Deadline for property acquisition for gathering space is problematic

So, in a hypothetical situation, if one is in possession of a property and the municipal government wants to acquire it for public purpose, and they set a deadline for acquiring said properties, how does one respond?

How does it affect the situation if the municipality has a deadline to complete a project based on those acquisitions?

Don’t general rules of economics thus mean that the price of the properties the city covets just went up? Doesn’t the city’s need to put this project together in a tight timeline put Minot at the disadvantage in negotiations?

Thus is the case with a deadline to acquire properties for the proposed downtown gathering space.
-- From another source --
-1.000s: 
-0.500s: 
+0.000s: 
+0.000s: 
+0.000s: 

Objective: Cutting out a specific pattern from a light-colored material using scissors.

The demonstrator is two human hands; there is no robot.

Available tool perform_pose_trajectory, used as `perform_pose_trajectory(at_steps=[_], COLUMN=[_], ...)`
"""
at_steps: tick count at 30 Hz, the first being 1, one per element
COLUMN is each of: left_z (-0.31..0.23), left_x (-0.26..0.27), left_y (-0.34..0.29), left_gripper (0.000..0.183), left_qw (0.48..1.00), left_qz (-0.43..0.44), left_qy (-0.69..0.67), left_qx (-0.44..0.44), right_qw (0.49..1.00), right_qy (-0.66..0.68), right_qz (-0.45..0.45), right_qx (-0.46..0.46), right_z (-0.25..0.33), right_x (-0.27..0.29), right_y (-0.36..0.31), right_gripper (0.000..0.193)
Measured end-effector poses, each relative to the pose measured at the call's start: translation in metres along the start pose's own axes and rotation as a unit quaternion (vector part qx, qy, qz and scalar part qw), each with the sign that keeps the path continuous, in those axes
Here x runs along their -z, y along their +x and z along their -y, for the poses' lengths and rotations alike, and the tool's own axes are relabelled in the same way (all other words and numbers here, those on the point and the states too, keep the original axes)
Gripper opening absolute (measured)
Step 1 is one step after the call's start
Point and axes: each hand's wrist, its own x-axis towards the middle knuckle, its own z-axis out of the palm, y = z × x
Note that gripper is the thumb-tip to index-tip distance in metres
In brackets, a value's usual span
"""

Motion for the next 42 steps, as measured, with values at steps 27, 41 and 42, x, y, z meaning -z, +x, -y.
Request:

As an alternative, what if owners of the city’s desired properties just have no interest in selling? In that case, if that has been made clear, why the waste of time negotiating? At a certain point either “no” means “no,” or else the city would pay much more than anticipated.

There wouldn’t be a lot of public support for seriously over-paying.
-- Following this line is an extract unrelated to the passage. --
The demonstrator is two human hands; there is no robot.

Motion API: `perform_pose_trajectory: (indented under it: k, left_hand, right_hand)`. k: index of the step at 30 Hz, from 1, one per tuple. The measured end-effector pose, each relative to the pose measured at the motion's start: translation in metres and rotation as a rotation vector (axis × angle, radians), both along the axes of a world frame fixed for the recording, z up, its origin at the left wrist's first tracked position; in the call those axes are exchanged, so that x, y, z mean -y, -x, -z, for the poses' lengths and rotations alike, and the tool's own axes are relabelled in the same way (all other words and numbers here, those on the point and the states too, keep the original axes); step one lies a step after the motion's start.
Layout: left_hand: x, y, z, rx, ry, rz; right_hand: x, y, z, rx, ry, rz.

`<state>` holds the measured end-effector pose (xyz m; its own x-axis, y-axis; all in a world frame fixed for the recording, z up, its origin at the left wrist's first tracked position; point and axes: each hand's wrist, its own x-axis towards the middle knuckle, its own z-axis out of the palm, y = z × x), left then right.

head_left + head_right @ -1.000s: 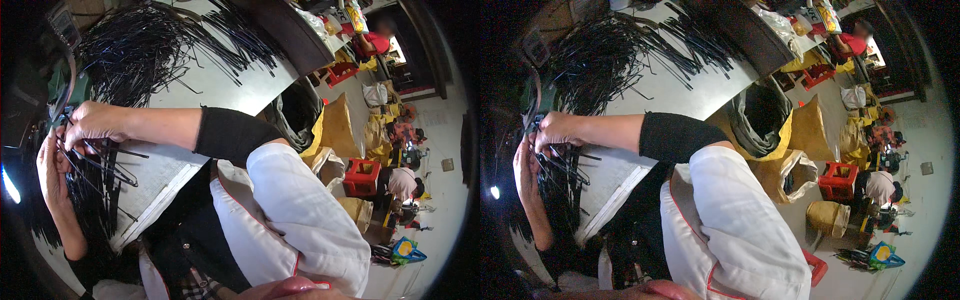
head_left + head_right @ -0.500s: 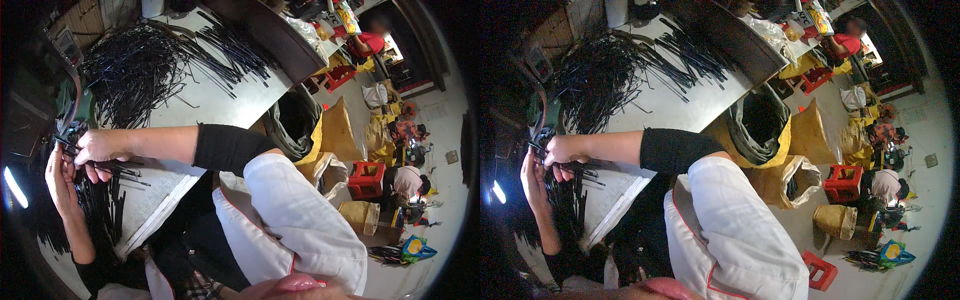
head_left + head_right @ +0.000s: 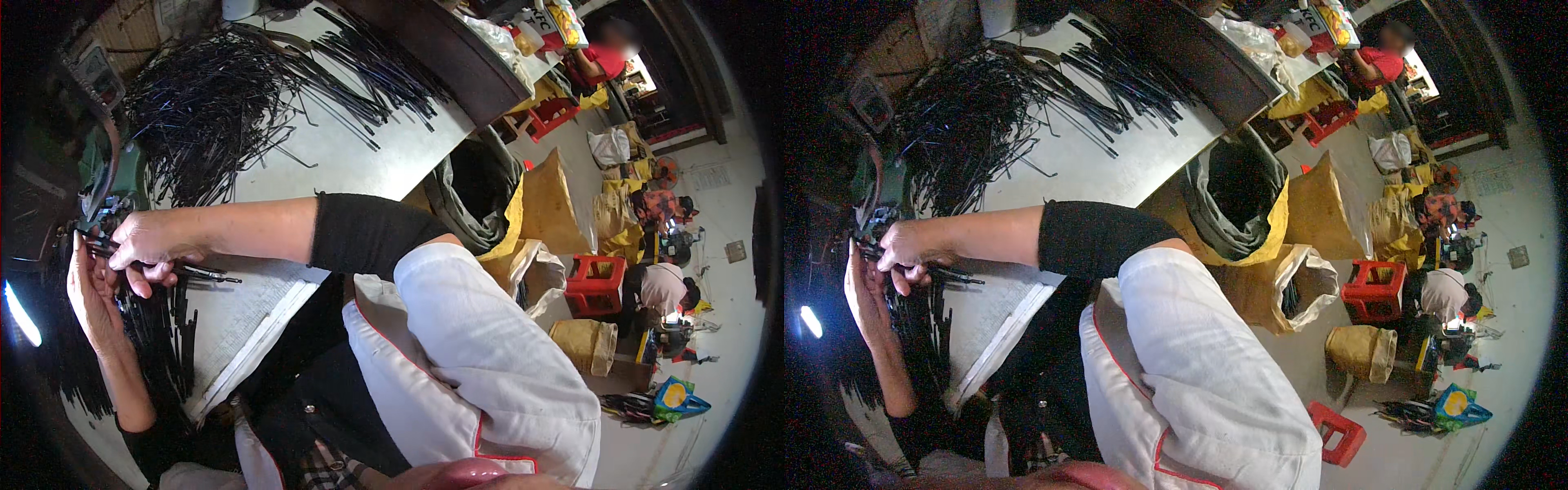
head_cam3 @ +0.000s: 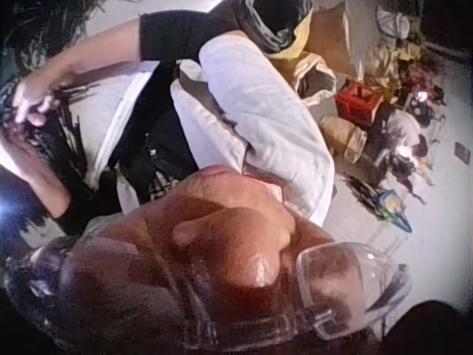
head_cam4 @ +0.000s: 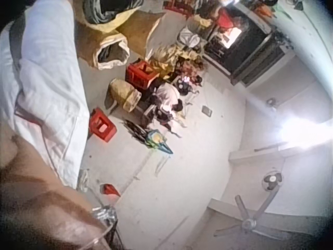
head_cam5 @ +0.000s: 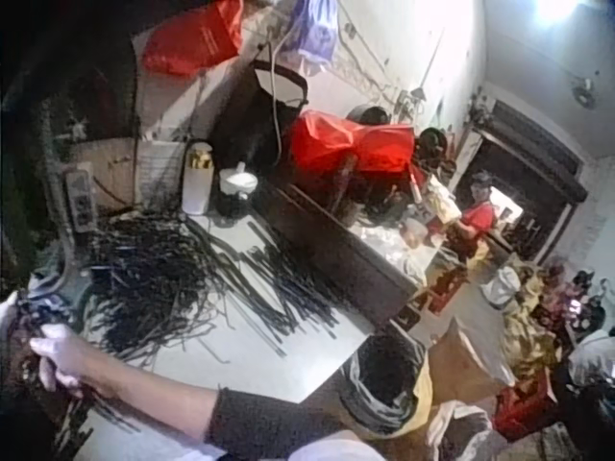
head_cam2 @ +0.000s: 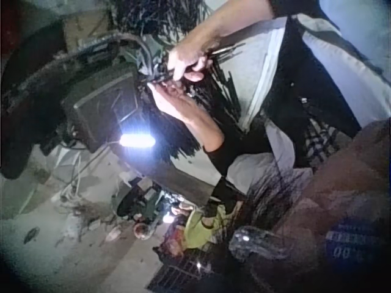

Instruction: The recorder is using a manual press at a workstation to assemble or trim black plastic components, likely umbrella stays.

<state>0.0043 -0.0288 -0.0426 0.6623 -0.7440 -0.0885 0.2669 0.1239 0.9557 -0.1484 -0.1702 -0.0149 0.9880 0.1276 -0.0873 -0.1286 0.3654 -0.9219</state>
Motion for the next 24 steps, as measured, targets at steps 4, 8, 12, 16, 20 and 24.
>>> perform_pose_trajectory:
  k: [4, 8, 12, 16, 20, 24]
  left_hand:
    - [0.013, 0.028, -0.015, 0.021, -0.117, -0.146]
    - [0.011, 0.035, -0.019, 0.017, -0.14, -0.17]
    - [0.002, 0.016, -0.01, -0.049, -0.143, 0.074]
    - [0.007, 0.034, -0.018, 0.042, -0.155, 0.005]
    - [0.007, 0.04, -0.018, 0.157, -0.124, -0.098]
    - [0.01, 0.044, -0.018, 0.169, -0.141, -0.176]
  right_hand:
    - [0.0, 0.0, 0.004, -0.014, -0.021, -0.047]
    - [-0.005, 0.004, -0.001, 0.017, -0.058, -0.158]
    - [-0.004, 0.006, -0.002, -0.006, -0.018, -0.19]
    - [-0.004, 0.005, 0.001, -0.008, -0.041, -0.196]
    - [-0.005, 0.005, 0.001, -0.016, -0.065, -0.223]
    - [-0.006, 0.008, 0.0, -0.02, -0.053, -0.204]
“We’ve made a little bit of progress. However, we still have a significant distance on at least one or more properties,” Mayor Shaun Sipma said this week. “We also have to come to the realization that our time frame is ticking away on this gathering space.”

That time frame would reasonably increase cost, and it risks the city having to effectively give HUD back the money designated to the project with an admission of failure.

It’s understandable that the Minot City Council would want to set a deadline so there is potentially time to develop the gathering place in a different location. But it comes at a cost and it comes with risk to the entire plan.

There’s little room for mistake here and either way it would have been a gamble.

Hopefully the city is prepared for the consequences — one way or another.